━━━ DATA FOR THE TASK
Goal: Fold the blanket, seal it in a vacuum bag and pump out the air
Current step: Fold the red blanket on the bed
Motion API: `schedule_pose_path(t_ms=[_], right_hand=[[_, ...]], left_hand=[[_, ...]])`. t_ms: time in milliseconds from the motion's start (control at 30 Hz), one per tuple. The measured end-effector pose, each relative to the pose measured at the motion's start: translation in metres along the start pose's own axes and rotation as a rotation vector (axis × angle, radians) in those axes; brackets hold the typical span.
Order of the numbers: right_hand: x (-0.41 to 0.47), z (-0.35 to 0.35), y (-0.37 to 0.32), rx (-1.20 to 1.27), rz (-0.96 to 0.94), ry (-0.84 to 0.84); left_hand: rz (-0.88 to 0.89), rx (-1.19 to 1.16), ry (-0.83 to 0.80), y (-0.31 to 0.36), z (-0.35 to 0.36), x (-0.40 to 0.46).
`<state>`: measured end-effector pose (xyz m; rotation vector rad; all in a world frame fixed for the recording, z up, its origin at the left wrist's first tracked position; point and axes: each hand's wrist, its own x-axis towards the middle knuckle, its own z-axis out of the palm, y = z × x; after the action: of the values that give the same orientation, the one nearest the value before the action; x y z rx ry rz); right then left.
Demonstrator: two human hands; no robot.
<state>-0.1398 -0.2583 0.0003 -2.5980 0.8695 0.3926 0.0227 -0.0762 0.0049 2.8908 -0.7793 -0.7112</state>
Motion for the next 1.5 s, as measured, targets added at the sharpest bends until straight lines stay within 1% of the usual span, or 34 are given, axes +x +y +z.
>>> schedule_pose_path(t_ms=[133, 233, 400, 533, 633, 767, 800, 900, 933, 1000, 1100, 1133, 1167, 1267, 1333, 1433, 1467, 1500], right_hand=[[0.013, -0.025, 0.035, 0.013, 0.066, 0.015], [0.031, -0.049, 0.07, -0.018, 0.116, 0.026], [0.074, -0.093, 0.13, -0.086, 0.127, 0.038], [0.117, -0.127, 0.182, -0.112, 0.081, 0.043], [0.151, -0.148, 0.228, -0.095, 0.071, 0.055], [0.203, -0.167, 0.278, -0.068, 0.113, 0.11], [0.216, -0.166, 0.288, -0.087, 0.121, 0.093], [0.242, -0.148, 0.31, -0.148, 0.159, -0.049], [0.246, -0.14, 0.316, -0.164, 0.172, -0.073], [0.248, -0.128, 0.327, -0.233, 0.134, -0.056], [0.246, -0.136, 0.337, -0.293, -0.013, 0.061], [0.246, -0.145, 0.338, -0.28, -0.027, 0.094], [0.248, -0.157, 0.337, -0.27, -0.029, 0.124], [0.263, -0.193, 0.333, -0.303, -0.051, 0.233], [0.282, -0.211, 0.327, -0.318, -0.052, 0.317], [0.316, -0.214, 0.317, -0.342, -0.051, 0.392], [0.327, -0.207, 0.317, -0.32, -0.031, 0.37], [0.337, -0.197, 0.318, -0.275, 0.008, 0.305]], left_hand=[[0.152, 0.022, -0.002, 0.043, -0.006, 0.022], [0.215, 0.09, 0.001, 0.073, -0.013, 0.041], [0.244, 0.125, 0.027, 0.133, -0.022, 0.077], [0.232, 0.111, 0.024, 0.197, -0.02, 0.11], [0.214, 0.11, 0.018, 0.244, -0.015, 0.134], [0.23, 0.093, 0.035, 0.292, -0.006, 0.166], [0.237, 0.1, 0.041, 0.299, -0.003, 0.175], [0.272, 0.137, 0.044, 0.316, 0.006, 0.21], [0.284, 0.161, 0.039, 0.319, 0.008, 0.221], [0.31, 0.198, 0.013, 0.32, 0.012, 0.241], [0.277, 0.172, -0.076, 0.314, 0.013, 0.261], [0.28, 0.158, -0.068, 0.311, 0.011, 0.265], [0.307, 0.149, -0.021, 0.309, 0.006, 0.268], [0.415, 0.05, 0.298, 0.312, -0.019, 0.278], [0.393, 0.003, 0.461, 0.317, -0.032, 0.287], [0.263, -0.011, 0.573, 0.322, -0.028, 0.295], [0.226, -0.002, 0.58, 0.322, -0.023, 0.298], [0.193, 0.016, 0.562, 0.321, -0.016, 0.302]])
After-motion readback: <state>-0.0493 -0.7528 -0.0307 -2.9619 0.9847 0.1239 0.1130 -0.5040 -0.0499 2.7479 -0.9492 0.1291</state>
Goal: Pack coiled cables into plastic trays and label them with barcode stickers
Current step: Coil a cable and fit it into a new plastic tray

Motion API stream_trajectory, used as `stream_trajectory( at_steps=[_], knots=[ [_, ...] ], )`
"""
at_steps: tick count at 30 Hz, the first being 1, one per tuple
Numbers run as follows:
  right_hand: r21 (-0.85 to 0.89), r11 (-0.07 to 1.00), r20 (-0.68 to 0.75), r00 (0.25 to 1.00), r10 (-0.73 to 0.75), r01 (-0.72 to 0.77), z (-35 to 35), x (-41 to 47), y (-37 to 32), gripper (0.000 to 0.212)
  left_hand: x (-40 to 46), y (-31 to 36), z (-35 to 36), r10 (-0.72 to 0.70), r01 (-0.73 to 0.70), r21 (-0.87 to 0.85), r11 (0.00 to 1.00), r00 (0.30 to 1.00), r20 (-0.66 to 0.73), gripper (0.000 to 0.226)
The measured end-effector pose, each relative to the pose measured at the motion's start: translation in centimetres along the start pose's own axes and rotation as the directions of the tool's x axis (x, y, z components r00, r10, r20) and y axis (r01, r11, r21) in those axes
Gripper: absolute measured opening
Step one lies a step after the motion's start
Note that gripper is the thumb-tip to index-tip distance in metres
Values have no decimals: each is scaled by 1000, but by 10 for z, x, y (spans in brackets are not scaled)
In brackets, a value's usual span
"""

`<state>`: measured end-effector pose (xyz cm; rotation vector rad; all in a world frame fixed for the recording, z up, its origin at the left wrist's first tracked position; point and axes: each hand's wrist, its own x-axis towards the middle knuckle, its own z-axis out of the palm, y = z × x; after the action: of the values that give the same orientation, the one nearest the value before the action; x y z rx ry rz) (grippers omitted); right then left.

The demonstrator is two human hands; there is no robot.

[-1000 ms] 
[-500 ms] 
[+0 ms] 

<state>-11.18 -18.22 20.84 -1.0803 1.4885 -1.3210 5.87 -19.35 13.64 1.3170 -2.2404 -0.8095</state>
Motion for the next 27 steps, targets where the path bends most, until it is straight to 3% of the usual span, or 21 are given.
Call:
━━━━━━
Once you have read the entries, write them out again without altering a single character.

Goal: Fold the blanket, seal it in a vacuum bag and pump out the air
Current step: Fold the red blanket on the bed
Motion API: `schedule_pose_path(t_ms=[_], right_hand=[[_, ...]], left_hand=[[_, ...]])`. t_ms: time in milliseconds from the motion's start (control at 30 Hz), one per tuple. The measured end-effector pose, each relative to the pose measured at the motion's start: translation in metres along the start pose's own axes and rotation as a rotation vector (axis × angle, radians) in those axes; brackets hold the typical span.
Order of the numbers: right_hand: x (-0.41 to 0.47), z (-0.35 to 0.35), y (-0.37 to 0.32), rx (-1.20 to 1.27), rz (-0.96 to 0.94), ry (-0.84 to 0.84); left_hand: rz (-0.88 to 0.89), rx (-1.19 to 1.16), ry (-0.83 to 0.80), y (-0.31 to 0.36), z (-0.35 to 0.36), x (-0.40 to 0.46).
`<state>`: measured end-effector pose (xyz m; rotation vector rad; all in a world frame fixed for the recording, z up, its origin at the left wrist's first tracked position; point and axes: each hand's wrist, its own x-axis towards the middle knuckle, its own z-axis out of the palm, y = z × x; after the action: of the values that give the same orientation, the one nearest the value before the action; x y z rx ry rz); right then left.
Demonstrator: two human hands; no robot.
<state>-0.1398 -0.2583 0.0003 -2.5980 0.8695 0.3926 0.0227 -0.0762 0.0049 2.8908 -0.7793 -0.7112</state>
Motion for the next 1.5 s, as measured, targets added at the sharpest bends until straight lines stay within 1% of the usual span, or 34 are given, axes +x +y +z.
>>> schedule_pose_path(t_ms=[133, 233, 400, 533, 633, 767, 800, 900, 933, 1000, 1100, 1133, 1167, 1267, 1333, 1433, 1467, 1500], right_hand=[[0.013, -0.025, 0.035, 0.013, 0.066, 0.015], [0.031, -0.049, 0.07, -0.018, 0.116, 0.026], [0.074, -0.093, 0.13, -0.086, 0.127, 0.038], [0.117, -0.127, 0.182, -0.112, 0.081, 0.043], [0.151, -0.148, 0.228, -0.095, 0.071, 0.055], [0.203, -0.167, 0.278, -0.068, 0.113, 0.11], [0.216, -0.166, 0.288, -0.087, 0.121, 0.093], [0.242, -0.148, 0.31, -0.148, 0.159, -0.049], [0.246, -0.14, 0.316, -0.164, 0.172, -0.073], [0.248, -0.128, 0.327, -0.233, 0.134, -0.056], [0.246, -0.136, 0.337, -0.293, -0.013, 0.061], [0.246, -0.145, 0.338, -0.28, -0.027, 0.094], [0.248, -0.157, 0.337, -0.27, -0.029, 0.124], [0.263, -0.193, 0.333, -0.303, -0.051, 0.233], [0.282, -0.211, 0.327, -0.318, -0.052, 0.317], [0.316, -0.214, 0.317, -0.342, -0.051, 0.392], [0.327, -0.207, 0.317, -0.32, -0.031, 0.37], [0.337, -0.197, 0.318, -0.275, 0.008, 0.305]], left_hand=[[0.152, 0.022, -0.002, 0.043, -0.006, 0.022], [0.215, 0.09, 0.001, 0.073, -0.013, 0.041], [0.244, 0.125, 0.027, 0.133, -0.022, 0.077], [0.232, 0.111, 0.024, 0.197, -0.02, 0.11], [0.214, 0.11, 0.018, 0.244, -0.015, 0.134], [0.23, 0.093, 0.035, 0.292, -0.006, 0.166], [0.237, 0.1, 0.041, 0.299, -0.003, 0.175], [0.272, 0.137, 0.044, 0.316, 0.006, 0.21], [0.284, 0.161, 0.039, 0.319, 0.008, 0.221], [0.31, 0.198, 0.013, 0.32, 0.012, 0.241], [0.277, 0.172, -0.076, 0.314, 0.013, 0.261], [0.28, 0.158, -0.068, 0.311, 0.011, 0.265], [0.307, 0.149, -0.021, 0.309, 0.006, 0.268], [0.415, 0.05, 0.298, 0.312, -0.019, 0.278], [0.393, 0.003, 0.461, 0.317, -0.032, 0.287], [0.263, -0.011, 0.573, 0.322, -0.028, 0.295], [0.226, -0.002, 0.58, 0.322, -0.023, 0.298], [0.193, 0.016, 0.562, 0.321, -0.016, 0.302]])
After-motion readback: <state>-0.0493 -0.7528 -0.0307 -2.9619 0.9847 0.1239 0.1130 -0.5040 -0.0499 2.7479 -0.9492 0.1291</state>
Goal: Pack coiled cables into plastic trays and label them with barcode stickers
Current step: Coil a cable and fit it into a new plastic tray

Motion API stream_trajectory, used as `stream_trajectory( at_steps=[_], knots=[ [_, ...] ], )`
"""
at_steps: tick count at 30 Hz, the first being 1, one per tuple
Numbers run as follows:
  right_hand: r21 (-0.85 to 0.89), r11 (-0.07 to 1.00), r20 (-0.68 to 0.75), r00 (0.25 to 1.00), r10 (-0.73 to 0.75), r01 (-0.72 to 0.77), z (-35 to 35), x (-41 to 47), y (-37 to 32), gripper (0.000 to 0.212)
  left_hand: x (-40 to 46), y (-31 to 36), z (-35 to 36), r10 (-0.72 to 0.70), r01 (-0.73 to 0.70), r21 (-0.87 to 0.85), r11 (0.00 to 1.00), r00 (0.30 to 1.00), r20 (-0.66 to 0.73), gripper (0.000 to 0.226)
The measured end-effector pose, each relative to the pose measured at the motion's start: translation in centimetres along the start pose's own axes and rotation as the directions of the tool's x axis (x, y, z components r00, r10, r20) and y axis (r01, r11, r21) in those axes
Gripper: absolute measured opening
Step one lies a step after the motion's start
Note that gripper is the thumb-tip to index-tip distance in metres
Values have no decimals: each is scaled by 1000, but by 10 for z, x, y (spans in brackets are not scaled)
In brackets, a value's usual span
"""

`<state>`: measured end-effector pose (xyz cm; rotation vector rad; all in a world frame fixed for the recording, z up, its origin at the left wrist's first tracked position; point and axes: each hand's wrist, its own x-axis towards the middle knuckle, its own z-axis out of the palm, y = z × x; after the action: of the values that give the same orientation, the one nearest the value before the action; x y z rx ry rz) (grippers omitted); right then left.

The demonstrator is two human hands; there is no robot.

[-1000 ms] 
[-500 ms] 
[+0 ms] 

<state>-11.18 -18.22 20.84 -1.0803 1.4885 -1.3210 5.87 -19.35 13.64 1.3170 -2.2404 -0.8095</state>
Motion for the next 27 steps, targets where the path bends most, until it is straight to 3% of the usual span, or 21 are given.
Call:

What precedes this is the full answer.